U.S. Sentencing Commission
One Columbus Circle NE
Washington, DC 20002-8002

For Immediate Release:
Thursday, June 26, 2003

Contact: Michael Courlander
Public Affairs Officer
(202) 502-4597

HINOJOSA AND HOROWITZ NAMED TO SENTENCING COMMISSION

WASHINGTON, D.C. (June 25, 2003) — Chief Justice William H. Rehnquist, at an investiture ceremony held at the Supreme Court of the United States, today administered the oath of office to two new members of the U.S. Sentencing Commission: United States District Court Judge Ricardo H. Hinojosa and former Deputy Assistant Attorney General Michael E. Horowitz. President George W. Bush on May 27 had appointed Judge Hinojosa and Mr. Horowitz to six-year terms as commissioners.

“We are extremely pleased to welcome these two fine jurists to the Sentencing Commission,” said Judge Diana E. Murphy, Commission chair. “Both Judge Hinojosa and Mr. Horowitz bring with them extensive experience with sentencing issues, and I have no doubt that they will contribute significantly to the Commission’s work.”

Judge Hinojosa, who has served on the U.S. District Court for the Southern District of Texas since 1983, also serves as an adjunct professor at the University of Texas School of Law.
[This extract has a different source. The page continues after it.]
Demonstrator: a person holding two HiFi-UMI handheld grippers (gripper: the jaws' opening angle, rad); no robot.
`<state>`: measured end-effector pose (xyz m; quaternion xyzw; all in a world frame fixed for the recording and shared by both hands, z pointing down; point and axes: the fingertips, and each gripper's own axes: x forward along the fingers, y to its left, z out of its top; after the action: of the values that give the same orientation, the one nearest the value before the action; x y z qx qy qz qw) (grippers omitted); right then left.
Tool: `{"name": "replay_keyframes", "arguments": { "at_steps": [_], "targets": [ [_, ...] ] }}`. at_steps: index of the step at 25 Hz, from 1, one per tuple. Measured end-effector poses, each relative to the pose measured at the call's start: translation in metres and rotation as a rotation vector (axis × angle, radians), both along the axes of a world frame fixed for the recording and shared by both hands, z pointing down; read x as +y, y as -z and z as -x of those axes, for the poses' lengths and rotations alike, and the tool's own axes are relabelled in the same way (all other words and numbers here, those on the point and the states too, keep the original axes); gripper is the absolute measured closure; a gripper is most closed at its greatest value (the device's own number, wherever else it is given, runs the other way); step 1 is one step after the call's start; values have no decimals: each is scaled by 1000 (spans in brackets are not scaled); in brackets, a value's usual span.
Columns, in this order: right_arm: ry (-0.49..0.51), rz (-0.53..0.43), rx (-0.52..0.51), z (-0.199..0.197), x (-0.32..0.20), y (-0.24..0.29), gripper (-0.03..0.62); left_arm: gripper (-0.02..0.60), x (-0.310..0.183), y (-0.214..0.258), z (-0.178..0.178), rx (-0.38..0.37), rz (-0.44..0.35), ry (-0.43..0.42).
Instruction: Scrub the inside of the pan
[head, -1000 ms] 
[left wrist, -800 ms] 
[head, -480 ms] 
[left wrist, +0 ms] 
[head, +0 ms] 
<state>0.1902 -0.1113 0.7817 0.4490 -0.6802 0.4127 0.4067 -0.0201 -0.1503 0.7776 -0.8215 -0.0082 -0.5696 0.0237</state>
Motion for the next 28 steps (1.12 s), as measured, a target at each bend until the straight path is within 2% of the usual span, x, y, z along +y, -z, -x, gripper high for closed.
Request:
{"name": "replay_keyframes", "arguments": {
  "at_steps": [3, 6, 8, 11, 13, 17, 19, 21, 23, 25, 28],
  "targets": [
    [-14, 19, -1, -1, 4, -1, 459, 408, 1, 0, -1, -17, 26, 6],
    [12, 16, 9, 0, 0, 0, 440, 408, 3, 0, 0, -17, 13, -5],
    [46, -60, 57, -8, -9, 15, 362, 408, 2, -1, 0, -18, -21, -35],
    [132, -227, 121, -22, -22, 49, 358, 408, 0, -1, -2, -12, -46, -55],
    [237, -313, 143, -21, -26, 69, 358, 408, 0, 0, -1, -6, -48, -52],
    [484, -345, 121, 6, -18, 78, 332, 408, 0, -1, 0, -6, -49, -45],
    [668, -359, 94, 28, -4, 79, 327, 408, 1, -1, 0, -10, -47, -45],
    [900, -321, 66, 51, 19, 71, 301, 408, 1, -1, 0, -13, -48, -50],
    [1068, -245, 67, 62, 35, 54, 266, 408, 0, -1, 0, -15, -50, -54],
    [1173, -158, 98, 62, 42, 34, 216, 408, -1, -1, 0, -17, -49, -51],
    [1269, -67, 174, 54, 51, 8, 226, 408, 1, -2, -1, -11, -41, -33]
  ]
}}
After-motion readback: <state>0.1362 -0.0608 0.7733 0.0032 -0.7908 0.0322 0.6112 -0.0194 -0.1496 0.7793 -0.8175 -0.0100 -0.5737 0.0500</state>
From 1976 until 1983, he was an attorney with the Ewers & Toothaker Law Firm and was a partner at the time he became a judge. He graduated Phi Beta Kappa and with honors from the University of Texas at Austin in 1972, and earned his law degree from Harvard Law School in 1975. Judge Hinojosa received the Distinguished Alumnus Award from the University of Texas Ex-Students’ Association in 2001. He served as member (1979-83) and chairman (1981-83) of the Pan American University Board of Regents, and in 1986 he received the Distinguished Service Award from the Pan American University Alumni Association. He has been appointed to fill the position vacated by Joe Kendall, former United States district court judge from the Northern District of Texas, whose term expired on November 22, 2002.
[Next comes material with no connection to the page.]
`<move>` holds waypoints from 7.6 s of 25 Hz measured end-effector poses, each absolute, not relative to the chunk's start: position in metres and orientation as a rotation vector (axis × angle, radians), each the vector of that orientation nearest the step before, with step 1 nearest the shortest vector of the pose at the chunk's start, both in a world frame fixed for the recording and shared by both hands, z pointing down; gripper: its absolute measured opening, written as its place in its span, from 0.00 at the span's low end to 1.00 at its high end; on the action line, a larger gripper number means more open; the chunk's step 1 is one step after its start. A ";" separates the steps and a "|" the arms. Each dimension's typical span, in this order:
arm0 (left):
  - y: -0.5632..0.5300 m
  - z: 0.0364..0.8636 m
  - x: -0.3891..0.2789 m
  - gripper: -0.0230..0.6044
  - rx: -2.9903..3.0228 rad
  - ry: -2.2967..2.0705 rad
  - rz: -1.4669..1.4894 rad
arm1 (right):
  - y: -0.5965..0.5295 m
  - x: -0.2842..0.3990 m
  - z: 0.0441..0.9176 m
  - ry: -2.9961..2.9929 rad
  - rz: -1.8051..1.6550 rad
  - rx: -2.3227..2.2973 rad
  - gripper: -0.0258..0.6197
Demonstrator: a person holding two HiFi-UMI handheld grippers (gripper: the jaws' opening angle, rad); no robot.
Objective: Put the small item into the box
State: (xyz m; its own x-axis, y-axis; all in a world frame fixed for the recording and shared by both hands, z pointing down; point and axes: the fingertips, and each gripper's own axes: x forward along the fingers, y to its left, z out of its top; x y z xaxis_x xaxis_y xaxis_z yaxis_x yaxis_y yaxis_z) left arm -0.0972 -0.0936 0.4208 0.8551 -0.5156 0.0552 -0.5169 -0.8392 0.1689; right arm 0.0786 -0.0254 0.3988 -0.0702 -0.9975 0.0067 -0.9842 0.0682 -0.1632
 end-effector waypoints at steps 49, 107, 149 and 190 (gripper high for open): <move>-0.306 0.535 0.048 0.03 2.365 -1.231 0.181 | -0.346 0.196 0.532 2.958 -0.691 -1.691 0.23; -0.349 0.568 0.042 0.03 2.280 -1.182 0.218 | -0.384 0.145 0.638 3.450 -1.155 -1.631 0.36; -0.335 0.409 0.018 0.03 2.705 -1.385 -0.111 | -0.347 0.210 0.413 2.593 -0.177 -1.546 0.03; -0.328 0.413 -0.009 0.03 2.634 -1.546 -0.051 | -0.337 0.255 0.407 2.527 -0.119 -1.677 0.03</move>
Mr. Horowitz is currently a partner with the law firm of Cadwalader, Wickersham & Taft. Previously, he served in the Justice Department’s Criminal Division as Deputy Assistant Attorney General in 1999 and as chief of staff from 2000-2002. From 1991 through 1999, Mr. Horowitz was an assistant United States attorney in the Southern District of New York, where he served as deputy chief of the Criminal Division and chief of the Public Corruption Unit. His work on a complex, five-year corruption investigation earned him the Attorney General’s Distinguished Service Award. Mr. Horowitz received his B.A. summa cum laude from Brandeis University in 1984 and a J.D. magna cum laude from Harvard Law School in 1987. He has been appointed to fill the position vacated by United States District Court Judge Sterling Johnson, Jr., whose term also expired on November 22, 2002.

By statute, the Sentencing Commission is composed of seven voting members and two nonvoting ex-officio members. No more than four commissioners may be members of the same political party, and no more than three may be federal judges. Other members of the Sentencing Commission include the chair, Judge Diana E. Murphy of the United States Court of Appeals for the Eighth Circuit; three vice chairs, Judge Ruben Castillo of the Northern District of Illinois, Chief Judge William K. Sessions, III, of the United States District Court of Vermont; and Mr. John R. Steer; and Commissioner Michael E. O’ Neill.